__ACTION ITEM__. Pick out every line of the entries below where "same" occurs, and copy those lines.

..........

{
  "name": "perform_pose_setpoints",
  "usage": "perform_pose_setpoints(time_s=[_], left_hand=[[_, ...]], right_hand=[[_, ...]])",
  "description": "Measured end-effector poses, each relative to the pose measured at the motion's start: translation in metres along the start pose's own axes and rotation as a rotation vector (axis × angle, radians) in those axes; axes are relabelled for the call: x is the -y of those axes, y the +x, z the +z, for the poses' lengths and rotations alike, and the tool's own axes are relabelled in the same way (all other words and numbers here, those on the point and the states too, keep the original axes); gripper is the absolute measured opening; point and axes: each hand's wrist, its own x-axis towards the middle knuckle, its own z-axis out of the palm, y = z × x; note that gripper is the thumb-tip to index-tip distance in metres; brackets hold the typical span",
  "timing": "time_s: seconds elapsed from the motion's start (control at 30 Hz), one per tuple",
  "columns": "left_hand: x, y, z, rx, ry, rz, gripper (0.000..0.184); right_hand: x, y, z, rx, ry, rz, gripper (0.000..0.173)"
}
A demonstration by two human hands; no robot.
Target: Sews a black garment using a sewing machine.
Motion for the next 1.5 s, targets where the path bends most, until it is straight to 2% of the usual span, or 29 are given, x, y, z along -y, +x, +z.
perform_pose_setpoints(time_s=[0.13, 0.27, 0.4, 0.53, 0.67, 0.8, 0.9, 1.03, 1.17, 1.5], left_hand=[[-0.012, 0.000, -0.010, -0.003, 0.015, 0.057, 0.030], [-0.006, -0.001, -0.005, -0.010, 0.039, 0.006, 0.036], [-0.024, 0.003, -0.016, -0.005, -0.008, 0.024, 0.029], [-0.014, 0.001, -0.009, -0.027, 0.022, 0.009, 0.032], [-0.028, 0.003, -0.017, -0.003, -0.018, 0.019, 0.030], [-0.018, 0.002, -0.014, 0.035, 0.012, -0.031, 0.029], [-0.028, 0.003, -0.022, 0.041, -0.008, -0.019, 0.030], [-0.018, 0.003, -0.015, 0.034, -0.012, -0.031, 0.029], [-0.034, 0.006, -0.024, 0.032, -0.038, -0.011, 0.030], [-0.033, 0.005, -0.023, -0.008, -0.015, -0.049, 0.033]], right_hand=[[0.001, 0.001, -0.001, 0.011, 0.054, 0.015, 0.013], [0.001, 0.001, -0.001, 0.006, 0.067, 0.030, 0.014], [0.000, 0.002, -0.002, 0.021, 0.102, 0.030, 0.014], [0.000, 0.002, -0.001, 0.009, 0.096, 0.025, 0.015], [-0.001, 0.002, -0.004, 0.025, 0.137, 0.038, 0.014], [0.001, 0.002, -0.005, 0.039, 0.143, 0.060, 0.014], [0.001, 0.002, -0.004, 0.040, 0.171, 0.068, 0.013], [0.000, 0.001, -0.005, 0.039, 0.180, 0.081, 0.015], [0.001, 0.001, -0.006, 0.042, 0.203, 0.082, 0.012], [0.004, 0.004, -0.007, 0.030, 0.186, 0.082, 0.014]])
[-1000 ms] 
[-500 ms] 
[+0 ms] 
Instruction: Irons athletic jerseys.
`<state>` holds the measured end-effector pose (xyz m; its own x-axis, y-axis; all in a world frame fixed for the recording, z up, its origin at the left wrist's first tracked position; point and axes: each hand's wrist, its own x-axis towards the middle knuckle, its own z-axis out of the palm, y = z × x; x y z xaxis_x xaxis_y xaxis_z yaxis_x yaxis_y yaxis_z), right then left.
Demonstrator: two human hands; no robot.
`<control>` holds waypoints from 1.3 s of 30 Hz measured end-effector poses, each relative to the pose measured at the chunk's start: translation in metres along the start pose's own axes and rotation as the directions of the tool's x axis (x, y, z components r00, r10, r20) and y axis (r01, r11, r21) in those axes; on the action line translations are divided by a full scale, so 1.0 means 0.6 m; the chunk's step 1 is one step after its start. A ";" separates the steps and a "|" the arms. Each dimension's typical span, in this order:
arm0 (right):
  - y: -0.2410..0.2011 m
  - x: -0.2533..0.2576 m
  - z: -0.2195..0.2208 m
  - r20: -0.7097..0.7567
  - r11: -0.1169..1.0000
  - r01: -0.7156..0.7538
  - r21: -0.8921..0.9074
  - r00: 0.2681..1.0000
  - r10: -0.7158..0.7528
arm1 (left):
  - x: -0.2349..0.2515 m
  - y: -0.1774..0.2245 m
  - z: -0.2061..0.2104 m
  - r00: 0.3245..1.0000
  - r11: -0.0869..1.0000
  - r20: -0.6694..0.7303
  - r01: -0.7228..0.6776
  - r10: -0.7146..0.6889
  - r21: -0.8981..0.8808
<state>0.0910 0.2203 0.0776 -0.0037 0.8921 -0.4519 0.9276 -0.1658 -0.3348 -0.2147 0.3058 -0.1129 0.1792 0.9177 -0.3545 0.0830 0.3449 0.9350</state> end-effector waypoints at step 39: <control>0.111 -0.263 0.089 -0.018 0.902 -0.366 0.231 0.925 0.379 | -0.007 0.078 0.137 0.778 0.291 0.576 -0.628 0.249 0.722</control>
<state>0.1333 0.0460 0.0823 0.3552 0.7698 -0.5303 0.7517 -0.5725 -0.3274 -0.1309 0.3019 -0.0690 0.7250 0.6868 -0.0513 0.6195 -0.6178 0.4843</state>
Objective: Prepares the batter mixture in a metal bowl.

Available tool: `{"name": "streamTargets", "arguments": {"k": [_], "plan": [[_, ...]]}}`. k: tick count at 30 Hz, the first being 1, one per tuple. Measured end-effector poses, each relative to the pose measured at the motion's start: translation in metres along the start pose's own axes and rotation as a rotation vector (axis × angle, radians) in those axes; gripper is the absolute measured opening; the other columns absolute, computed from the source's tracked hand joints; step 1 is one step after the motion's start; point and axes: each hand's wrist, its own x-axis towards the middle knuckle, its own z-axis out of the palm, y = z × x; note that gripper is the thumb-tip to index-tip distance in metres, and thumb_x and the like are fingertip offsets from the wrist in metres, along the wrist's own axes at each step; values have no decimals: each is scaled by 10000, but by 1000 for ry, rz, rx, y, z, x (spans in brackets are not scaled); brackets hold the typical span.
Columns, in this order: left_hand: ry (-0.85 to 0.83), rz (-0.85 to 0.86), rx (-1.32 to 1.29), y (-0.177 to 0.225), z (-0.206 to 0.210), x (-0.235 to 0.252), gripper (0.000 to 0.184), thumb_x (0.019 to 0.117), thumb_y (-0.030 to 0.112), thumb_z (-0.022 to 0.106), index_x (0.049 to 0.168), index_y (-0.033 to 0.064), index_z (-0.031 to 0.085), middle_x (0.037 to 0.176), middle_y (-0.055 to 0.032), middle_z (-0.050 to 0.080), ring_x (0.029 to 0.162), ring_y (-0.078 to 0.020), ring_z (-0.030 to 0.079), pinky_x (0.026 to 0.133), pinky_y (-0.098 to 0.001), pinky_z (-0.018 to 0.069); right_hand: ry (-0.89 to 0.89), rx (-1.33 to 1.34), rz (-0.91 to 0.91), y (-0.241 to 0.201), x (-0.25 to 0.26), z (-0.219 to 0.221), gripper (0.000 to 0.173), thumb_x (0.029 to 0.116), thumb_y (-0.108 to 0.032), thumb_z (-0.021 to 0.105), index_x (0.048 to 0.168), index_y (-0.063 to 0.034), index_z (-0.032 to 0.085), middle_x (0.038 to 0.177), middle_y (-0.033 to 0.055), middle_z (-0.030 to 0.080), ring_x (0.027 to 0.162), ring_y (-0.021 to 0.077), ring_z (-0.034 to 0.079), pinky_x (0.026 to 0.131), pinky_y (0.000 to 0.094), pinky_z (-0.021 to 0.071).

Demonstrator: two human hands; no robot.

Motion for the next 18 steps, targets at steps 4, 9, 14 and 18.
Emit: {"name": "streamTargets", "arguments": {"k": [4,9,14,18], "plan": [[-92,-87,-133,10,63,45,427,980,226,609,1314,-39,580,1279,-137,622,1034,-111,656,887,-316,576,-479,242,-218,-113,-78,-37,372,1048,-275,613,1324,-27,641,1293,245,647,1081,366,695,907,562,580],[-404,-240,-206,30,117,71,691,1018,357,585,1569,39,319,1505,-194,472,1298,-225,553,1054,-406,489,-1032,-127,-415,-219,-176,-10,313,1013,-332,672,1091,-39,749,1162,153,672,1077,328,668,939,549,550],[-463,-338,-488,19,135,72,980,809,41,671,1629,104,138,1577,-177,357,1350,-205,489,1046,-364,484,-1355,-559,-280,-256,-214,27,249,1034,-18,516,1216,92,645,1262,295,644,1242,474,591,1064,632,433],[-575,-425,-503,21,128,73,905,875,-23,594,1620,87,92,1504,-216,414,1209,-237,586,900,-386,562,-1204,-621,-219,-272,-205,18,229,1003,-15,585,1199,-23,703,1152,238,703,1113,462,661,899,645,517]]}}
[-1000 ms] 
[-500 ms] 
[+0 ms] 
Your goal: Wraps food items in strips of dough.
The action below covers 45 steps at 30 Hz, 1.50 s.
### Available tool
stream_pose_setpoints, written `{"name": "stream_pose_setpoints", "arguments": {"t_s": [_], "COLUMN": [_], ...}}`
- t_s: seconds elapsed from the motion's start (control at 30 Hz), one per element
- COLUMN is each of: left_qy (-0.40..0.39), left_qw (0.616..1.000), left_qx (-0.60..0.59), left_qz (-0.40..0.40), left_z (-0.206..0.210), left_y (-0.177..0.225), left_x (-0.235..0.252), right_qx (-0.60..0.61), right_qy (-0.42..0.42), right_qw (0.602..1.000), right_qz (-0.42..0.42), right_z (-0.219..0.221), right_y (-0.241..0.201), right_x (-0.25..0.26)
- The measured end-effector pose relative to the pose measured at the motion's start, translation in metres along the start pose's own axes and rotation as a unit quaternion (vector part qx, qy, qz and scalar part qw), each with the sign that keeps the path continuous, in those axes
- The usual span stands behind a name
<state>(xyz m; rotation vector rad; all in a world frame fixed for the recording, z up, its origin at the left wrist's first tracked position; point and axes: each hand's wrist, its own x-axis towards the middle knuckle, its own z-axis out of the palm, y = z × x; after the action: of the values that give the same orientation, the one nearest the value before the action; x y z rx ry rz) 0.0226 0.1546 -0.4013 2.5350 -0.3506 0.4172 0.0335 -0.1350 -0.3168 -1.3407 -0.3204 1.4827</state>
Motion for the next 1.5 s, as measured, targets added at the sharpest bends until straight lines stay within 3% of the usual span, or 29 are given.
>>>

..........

__SOLVED PROBLEM__.
  "description": "Measured end-effector poses, each relative to the pose measured at the motion's start: translation in metres along the start pose's own axes and rotation as a rotation vector (axis × angle, radians) in those axes; axes are relabelled for the call: x is the -y of those axes, y the +x, z the +z, for the poses' lengths and rotations alike, and the tool's own axes are relabelled in the same way (all other words and numbers here, those on the point and the states too, keep the original axes); gripper is the absolute measured opening; point and axes: each hand's wrist, its own x-axis towards the middle knuckle, its own z-axis out of the palm, y = z × x; note that gripper is the thumb-tip to index-tip distance in metres; brackets hold the typical span",
<state>(xyz m; rotation vector rad; all in a world frame fixed for the recording, z up, its origin at the left wrist's first tracked position; point and axes: each hand's wrist, its own x-axis towards the middle knuckle, its own z-axis out of the palm, y = z × x; after the action: of the values that give the same orientation, the one nearest the value before the action; x y z rx ry rz) 0.0226 0.1546 -0.4013 2.5350 -0.3506 0.4172 0.0335 -0.1350 -0.3168 -1.3407 -0.3204 1.4827</state>

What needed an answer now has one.